Unfortunately, the GUI for Earthdata Search is not accessible from a cloud instance - at least not without some work.  Earthdata Search is also not immediately reproducible.  What I mean by that is if you create a search using the GUI you would have to note the search criteria (date range, search area, collection name, etc), take a screenshot, copy the search url, or save the list of data granules returned by the search, in order to recreate the search.  This information would have to be re-entered each time you or someone else wanted to do the search.  You could make typos or other mistakes.  A cleaner, reproducible solution is to search CMR programmatically using the CMR API.

## What is the CMR API
API stands for Application Programming Interface.  It allows applications (software, services, etc) to send information to each other.  A helpful analogy is a waiter in a restaurant.  The waiter takes your drink or food order that you select from the menu, often translated into short-hand, to the bar or kitchen, and then returns (hopefully) with what you ordered when it is ready.

The CMR API accepts search terms such as collection name, keywords, datetime range, and location, queries the CMR database and returns the results.


## How to search CMR from Python
The first step is to import python packages.  We will use:  
- `requests` This package does most of the work for us accessing the CMR API using HTTP methods. 
- `pprint` to _pretty print_ the results of the search.  

A more in depth tutorial on `requests` is [here](https://realpython.com/python-requests/)

In [None]:
#

Then we need to authenticate with EarthData Login.
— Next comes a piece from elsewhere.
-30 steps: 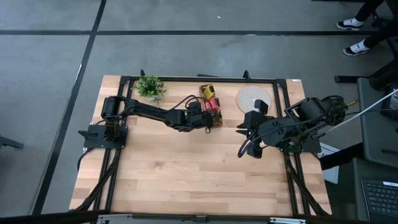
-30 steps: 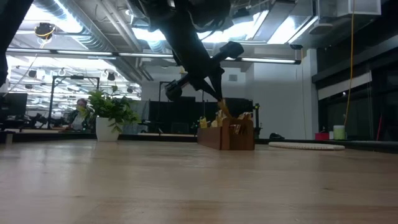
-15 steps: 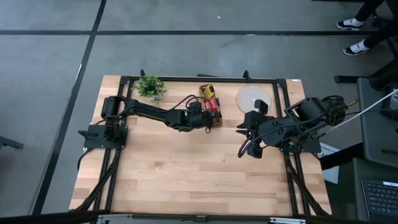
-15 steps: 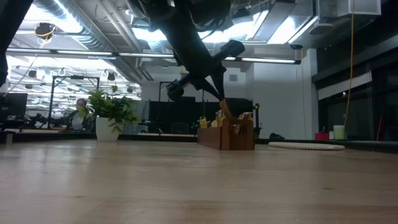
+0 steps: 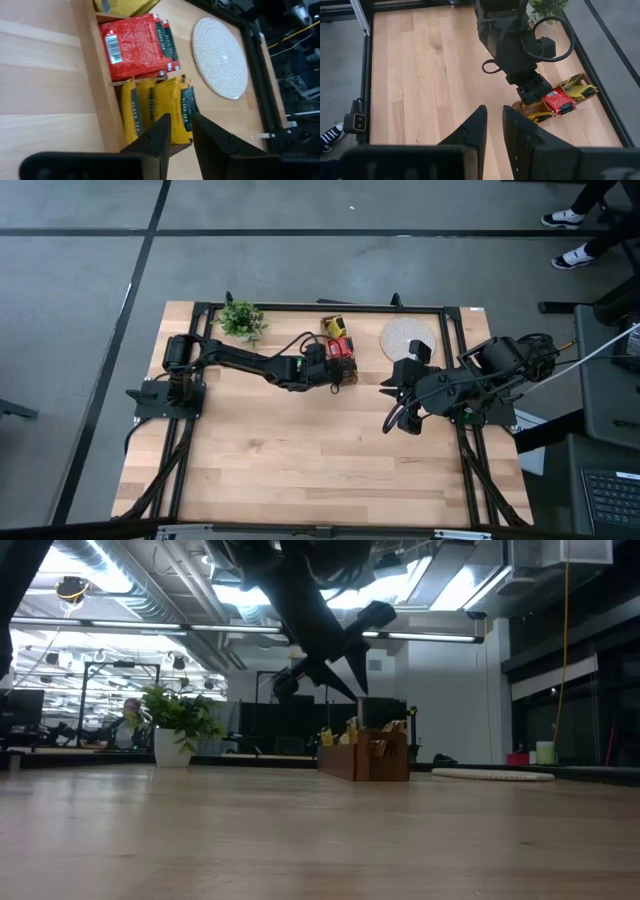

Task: Pick & Place Tea
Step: Return to Home Position

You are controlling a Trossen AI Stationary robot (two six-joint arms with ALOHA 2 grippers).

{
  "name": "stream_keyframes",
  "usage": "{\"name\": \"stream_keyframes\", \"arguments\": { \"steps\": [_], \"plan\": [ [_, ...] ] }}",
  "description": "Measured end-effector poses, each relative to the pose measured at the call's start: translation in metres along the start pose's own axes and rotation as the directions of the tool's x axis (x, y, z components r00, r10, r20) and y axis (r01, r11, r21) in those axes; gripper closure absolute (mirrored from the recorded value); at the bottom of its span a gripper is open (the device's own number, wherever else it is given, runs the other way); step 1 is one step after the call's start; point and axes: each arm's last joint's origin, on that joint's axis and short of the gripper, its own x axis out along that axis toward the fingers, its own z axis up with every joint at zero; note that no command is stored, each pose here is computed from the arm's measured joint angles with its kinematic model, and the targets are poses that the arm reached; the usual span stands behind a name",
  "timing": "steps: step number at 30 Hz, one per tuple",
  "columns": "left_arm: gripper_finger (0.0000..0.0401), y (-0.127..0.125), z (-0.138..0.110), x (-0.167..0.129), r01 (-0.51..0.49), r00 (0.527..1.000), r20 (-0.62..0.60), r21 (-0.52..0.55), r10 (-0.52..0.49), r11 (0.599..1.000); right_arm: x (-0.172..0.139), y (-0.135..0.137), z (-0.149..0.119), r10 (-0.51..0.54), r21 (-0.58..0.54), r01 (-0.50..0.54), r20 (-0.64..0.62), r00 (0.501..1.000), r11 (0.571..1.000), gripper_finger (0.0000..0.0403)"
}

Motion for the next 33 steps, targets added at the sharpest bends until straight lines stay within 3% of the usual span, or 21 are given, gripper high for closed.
{"name": "stream_keyframes", "arguments": {
  "steps": [11,17,21,25,29,33],
  "plan": [
    [0.0324,-0.015,0.002,-0.001,0.134,0.991,0.011,-0.015,-0.134,0.991,0.0,0.0,0.0,0.001,-0.002,-0.001,0.0,1.0,1.0,0.0339],
    [0.0329,-0.024,0.005,-0.012,0.22,0.975,-0.062,0.114,-0.214,0.969,0.001,0.0,0.0,0.0,-0.001,0.0,-0.003,1.0,1.0,0.0339],
    [0.0377,-0.028,0.002,-0.025,0.255,0.966,-0.096,0.226,-0.239,0.94,0.002,0.0,-0.002,-0.002,0.021,0.002,-0.023,1.0,1.0,0.0339],
    [0.0396,-0.038,-0.004,-0.048,0.342,0.94,-0.13,0.378,-0.316,0.861,0.002,0.0,-0.003,0.006,0.02,-0.005,-0.029,1.0,1.0,0.0348],
    [0.0399,-0.048,-0.014,-0.076,0.454,0.887,-0.203,0.545,-0.415,0.705,0.002,0.0,-0.003,0.008,0.012,-0.008,-0.028,1.0,1.0,0.0366],
    [0.0399,-0.056,-0.021,-0.11,0.538,0.827,-0.251,0.615,-0.503,0.577,0.002,0.001,-0.002,0.016,-0.006,-0.017,-0.024,1.0,1.0,0.0395]
  ]
}}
Since we've already set this up in the previous lesson, here you need to enter your username before executing the cell.

To conduct a search using the CMR API, `requests` needs the url for the root CMR search endpoint. 
We'll build this url as a python variable.

In [None]:
#

CMR allows search by __collections__, which are datasets, and __granules__, which are files that contain data.  Many of the same search parameters can be used for colections and granules but the type of results returned differ.  Search parameters can be found in the [API Documentation](https://cmr.earthdata.nasa.gov/search/site/docs/search/api.html).
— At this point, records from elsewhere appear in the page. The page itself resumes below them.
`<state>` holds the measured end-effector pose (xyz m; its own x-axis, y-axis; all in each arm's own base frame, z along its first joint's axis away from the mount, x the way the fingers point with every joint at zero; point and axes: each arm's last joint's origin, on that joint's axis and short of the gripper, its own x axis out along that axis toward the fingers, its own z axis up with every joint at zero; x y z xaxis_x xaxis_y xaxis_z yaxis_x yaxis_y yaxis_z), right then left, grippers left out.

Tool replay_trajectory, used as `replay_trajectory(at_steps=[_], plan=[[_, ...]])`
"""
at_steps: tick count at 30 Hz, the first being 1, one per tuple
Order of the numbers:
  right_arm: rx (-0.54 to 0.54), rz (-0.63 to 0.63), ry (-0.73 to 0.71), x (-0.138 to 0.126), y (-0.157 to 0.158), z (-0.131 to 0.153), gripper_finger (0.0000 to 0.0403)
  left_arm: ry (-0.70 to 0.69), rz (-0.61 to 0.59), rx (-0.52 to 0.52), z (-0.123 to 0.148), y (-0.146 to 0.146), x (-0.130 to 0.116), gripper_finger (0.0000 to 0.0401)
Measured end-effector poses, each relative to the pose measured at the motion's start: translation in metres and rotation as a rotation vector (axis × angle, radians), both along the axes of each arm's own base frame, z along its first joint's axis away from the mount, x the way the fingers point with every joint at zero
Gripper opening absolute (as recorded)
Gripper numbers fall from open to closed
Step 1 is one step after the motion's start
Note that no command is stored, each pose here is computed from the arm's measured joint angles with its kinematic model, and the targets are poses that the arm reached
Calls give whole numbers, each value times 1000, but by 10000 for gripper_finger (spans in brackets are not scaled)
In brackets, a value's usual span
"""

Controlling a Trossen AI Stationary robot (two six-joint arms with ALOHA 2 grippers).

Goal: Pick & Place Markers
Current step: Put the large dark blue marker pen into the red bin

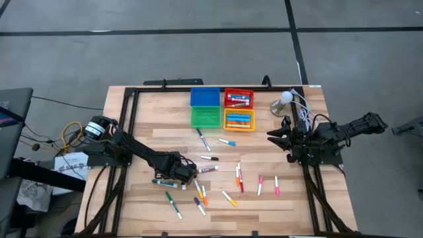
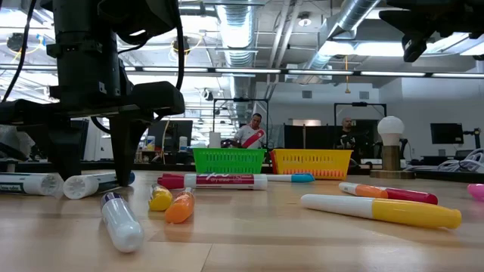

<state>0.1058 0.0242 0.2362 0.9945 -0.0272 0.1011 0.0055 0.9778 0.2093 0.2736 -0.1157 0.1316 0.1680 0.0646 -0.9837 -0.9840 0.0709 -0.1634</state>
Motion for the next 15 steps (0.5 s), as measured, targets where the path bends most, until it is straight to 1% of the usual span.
replay_trajectory(at_steps=[12,15], plan=[[0,0,0,0,0,0,100,-2,-2,-7,0,0,0,242],[0,0,0,0,0,0,100,4,-3,-20,0,0,0,233]])
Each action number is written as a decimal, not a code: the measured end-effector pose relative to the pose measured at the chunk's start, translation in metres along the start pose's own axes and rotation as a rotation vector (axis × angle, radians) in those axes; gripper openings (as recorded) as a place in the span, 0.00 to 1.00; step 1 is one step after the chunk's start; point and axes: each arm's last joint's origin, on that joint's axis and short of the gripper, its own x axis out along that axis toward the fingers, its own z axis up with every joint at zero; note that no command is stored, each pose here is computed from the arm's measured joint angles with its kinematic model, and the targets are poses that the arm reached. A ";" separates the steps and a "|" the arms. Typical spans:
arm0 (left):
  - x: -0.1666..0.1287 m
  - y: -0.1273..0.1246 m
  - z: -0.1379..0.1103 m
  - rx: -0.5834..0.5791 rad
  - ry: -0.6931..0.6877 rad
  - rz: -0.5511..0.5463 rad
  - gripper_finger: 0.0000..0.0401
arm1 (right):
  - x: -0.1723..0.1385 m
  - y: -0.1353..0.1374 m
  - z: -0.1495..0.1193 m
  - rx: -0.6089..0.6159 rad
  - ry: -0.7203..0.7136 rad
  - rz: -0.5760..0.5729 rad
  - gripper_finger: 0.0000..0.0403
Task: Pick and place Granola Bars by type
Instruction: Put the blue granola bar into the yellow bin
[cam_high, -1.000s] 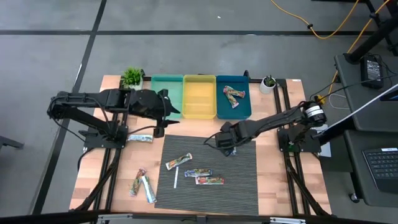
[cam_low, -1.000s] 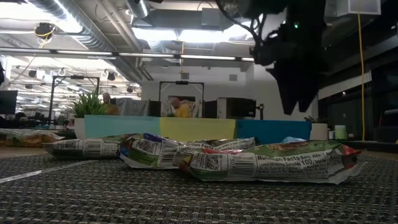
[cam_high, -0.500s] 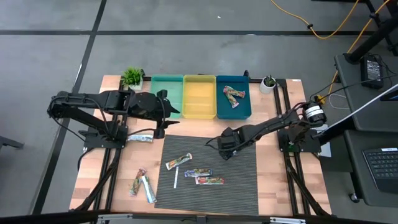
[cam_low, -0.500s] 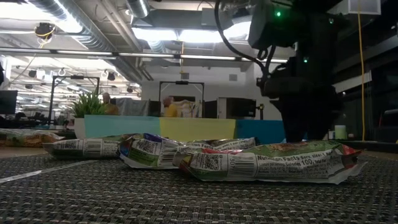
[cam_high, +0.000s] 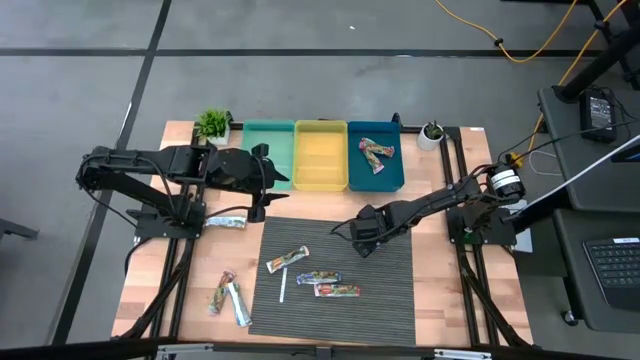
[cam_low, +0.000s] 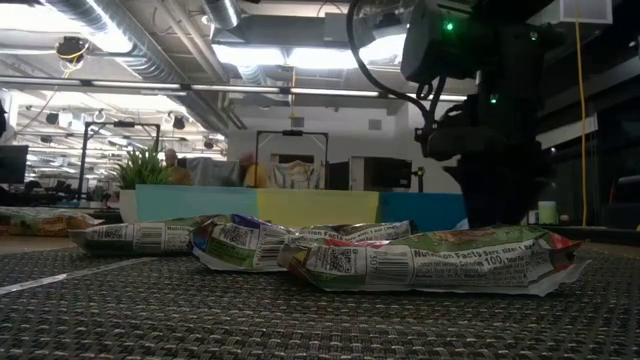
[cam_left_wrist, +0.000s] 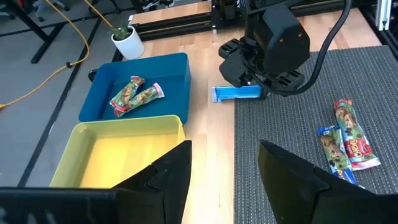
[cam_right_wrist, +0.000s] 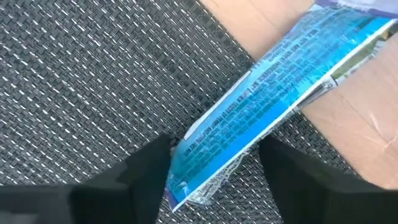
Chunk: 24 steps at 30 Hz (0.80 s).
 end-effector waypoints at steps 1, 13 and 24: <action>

Whether we search __collections__ or __granules__ is distinguished by adding `"collections"` or `"granules"` to the url for the root CMR endpoint.
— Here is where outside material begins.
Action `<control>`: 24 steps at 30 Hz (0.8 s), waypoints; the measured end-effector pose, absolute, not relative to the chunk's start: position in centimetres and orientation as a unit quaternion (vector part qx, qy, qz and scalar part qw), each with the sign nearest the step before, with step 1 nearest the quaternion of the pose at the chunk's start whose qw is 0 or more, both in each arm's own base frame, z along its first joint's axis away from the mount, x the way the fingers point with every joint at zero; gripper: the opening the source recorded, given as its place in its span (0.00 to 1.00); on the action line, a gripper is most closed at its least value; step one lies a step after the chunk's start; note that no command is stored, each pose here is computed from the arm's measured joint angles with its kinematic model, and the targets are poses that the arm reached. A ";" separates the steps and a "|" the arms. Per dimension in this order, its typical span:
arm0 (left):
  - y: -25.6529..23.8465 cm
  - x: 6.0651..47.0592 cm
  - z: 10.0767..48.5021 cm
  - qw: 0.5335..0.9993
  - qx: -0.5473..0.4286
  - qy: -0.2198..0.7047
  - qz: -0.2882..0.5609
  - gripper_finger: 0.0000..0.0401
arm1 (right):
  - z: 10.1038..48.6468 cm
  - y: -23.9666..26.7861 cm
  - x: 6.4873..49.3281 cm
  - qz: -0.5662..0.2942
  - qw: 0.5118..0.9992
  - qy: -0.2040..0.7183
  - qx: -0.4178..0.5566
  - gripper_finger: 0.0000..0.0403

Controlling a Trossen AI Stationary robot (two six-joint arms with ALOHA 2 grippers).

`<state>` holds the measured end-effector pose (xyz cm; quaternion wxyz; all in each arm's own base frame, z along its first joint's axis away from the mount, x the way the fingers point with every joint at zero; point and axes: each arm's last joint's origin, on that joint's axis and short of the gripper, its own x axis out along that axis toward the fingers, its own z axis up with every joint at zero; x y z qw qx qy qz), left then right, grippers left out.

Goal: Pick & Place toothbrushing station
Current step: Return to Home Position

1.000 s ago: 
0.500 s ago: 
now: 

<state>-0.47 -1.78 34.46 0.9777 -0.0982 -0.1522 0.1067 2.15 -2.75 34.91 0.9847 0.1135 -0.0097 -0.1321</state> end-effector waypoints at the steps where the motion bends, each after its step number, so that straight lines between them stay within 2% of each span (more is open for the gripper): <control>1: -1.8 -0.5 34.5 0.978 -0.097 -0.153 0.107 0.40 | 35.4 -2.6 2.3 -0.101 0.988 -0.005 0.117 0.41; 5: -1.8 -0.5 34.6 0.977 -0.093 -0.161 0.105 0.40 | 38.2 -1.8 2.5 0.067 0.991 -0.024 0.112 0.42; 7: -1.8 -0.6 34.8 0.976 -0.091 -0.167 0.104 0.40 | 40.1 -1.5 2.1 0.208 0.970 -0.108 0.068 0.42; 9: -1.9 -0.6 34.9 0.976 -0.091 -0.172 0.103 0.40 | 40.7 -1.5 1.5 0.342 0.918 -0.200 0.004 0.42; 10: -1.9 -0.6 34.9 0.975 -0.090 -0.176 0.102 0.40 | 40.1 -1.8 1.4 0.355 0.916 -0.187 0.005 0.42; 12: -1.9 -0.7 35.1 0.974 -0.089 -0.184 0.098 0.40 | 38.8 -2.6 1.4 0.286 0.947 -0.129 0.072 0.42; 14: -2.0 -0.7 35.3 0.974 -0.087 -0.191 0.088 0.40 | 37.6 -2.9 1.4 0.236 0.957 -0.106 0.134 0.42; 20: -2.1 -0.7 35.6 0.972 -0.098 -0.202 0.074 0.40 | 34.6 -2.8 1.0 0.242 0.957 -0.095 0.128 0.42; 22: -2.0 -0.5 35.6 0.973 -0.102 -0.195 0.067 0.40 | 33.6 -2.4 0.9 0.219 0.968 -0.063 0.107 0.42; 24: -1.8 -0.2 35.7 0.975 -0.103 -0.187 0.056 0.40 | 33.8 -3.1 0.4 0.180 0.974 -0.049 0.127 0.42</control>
We are going to search collections first, so we add collections to the url.  I'm using a `python` format string here.

In [None]:
#

In this first example, I want to retrieve a list of collections that are hosted in the cloud.  Each collection has a `cloud_hosted` parameter that is either True if that collection is in the cloud and False if it is not.  The migration of NASA data to the cloud is a work in progress.  Not all collections tagged as `cloud_hosted` have granules.  To search for only `cloud_hosted` datasets with granules, I also set `has_granules` to `True`.

I also want to get the content in `json` (pronounced "jason") format, so I pass a dictionary to the header keyword argument to say that I want results returned as `json`.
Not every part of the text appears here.